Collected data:
● ● ● ● ●

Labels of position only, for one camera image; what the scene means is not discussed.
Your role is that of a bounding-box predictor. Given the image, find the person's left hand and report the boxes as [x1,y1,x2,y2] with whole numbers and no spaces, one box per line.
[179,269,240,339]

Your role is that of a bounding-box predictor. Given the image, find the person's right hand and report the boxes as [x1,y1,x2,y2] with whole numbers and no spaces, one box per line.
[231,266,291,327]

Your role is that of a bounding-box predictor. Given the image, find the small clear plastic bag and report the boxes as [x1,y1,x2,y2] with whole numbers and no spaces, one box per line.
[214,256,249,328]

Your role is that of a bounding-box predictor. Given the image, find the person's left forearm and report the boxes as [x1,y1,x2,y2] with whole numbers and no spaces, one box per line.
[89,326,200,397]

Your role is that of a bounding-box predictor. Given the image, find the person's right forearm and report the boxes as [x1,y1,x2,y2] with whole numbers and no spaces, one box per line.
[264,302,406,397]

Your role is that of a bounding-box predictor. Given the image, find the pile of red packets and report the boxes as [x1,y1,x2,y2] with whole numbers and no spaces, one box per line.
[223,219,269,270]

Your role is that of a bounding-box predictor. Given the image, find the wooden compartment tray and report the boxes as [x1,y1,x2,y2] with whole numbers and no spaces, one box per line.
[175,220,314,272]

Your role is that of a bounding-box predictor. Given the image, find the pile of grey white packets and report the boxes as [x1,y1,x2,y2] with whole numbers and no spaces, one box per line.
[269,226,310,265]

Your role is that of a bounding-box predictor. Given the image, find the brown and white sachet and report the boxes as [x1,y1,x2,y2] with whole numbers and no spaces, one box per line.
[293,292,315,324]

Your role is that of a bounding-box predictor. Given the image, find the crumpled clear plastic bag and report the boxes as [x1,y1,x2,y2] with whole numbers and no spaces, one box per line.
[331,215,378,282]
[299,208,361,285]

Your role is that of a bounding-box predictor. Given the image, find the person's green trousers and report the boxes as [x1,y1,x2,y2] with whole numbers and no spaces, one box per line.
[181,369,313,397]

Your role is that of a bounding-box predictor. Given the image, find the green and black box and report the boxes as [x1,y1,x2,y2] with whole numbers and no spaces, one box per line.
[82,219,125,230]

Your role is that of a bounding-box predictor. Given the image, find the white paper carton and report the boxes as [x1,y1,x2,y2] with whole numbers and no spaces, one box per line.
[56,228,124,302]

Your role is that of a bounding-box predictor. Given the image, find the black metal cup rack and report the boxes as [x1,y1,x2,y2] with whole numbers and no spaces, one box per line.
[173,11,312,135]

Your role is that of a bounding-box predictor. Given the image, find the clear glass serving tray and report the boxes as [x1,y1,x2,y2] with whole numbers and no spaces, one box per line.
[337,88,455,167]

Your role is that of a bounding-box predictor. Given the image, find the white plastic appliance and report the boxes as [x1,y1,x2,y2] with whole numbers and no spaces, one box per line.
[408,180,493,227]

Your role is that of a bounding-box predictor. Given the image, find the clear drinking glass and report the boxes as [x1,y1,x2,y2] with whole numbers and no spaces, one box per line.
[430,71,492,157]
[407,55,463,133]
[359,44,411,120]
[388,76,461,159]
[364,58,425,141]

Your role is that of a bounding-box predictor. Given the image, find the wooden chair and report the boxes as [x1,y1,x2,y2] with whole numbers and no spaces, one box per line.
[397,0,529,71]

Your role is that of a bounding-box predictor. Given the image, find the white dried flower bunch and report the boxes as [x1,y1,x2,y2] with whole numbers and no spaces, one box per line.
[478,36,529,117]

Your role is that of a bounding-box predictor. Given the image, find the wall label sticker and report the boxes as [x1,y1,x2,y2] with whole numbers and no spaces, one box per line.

● ● ● ● ●

## EXERCISE
Set the entries down again, unchanged and complete.

## WORKED SOLUTION
Labels of position only, for one camera image; what the scene means is not discussed.
Your role is that of a bounding-box predictor. Given the image, find the person's left hand and report the boxes as [x1,y1,x2,y2] with whole numbers and no spaces, one box per line.
[179,269,240,339]

Your role is that of a bounding-box predictor. Given the image, find the person's right hand and report the boxes as [x1,y1,x2,y2] with whole numbers and no spaces, one box per line.
[231,266,291,327]

Your role is that of a bounding-box predictor. Given the image, find the small clear plastic bag and report the boxes as [x1,y1,x2,y2] with whole numbers and no spaces, one box per line.
[214,256,249,328]

Your role is that of a bounding-box predictor. Given the image, find the person's left forearm and report the boxes as [x1,y1,x2,y2] with whole numbers and no spaces, one box per line.
[89,326,200,397]

Your role is that of a bounding-box predictor. Given the image, find the person's right forearm and report the boxes as [x1,y1,x2,y2] with whole numbers and no spaces, one box per line.
[264,302,406,397]

Your role is that of a bounding-box predictor. Given the image, find the pile of red packets and report the boxes as [x1,y1,x2,y2] with whole numbers and no spaces, one box per line.
[223,219,269,270]

Your role is that of a bounding-box predictor. Given the image, find the wooden compartment tray and report the boxes as [x1,y1,x2,y2] with whole numbers and no spaces, one box per line.
[175,220,314,272]

Your role is that of a bounding-box predictor. Given the image, find the pile of grey white packets and report the boxes as [x1,y1,x2,y2] with whole numbers and no spaces, one box per line.
[269,226,310,265]

Your role is that of a bounding-box predictor. Given the image, find the brown and white sachet and report the boxes as [x1,y1,x2,y2] with whole numbers and no spaces, one box per line.
[293,292,315,324]

Your role is that of a bounding-box predictor. Given the image, find the crumpled clear plastic bag and report the boxes as [x1,y1,x2,y2] with whole numbers and no spaces, one box per line.
[331,215,378,282]
[299,208,361,285]

Your role is that of a bounding-box predictor. Given the image, find the person's green trousers and report the boxes as [x1,y1,x2,y2] with whole numbers and no spaces, one box per line.
[181,369,313,397]

Your role is that of a bounding-box predictor. Given the image, find the green and black box and report the boxes as [x1,y1,x2,y2] with whole numbers and no spaces, one box per line.
[82,219,125,230]

Your role is that of a bounding-box predictor. Given the image, find the white paper carton and report the boxes as [x1,y1,x2,y2] with whole numbers and no spaces, one box per line.
[56,228,124,302]

Your role is that of a bounding-box predictor. Given the image, find the black metal cup rack and report the boxes as [x1,y1,x2,y2] with whole numbers and no spaces, one box per line.
[173,11,312,135]

Your role is that of a bounding-box predictor. Given the image, find the clear glass serving tray and report the boxes as [x1,y1,x2,y2] with whole numbers and no spaces, one box per line.
[337,88,455,167]

Your role is that of a bounding-box predictor. Given the image, find the white plastic appliance and report the boxes as [x1,y1,x2,y2] with whole numbers and no spaces, one box per line.
[408,180,493,227]

Your role is that of a bounding-box predictor. Given the image, find the clear drinking glass and report the boxes as [x1,y1,x2,y2] with whole numbers and no spaces, one box per line.
[430,71,492,157]
[407,55,463,133]
[359,44,411,120]
[388,76,461,159]
[364,58,425,141]

Your role is that of a bounding-box predictor. Given the image, find the wooden chair and report the boxes as [x1,y1,x2,y2] with whole numbers and no spaces, one box per line.
[397,0,529,71]

Your role is that of a bounding-box predictor. Given the image, find the white dried flower bunch and report the boxes as [x1,y1,x2,y2] with whole numbers and no spaces, one box per line.
[478,36,529,117]

Your role is that of a bounding-box predictor. Given the image, find the wall label sticker and report the boxes as [x1,y1,x2,y2] with whole numbers and no spaces, one box per line.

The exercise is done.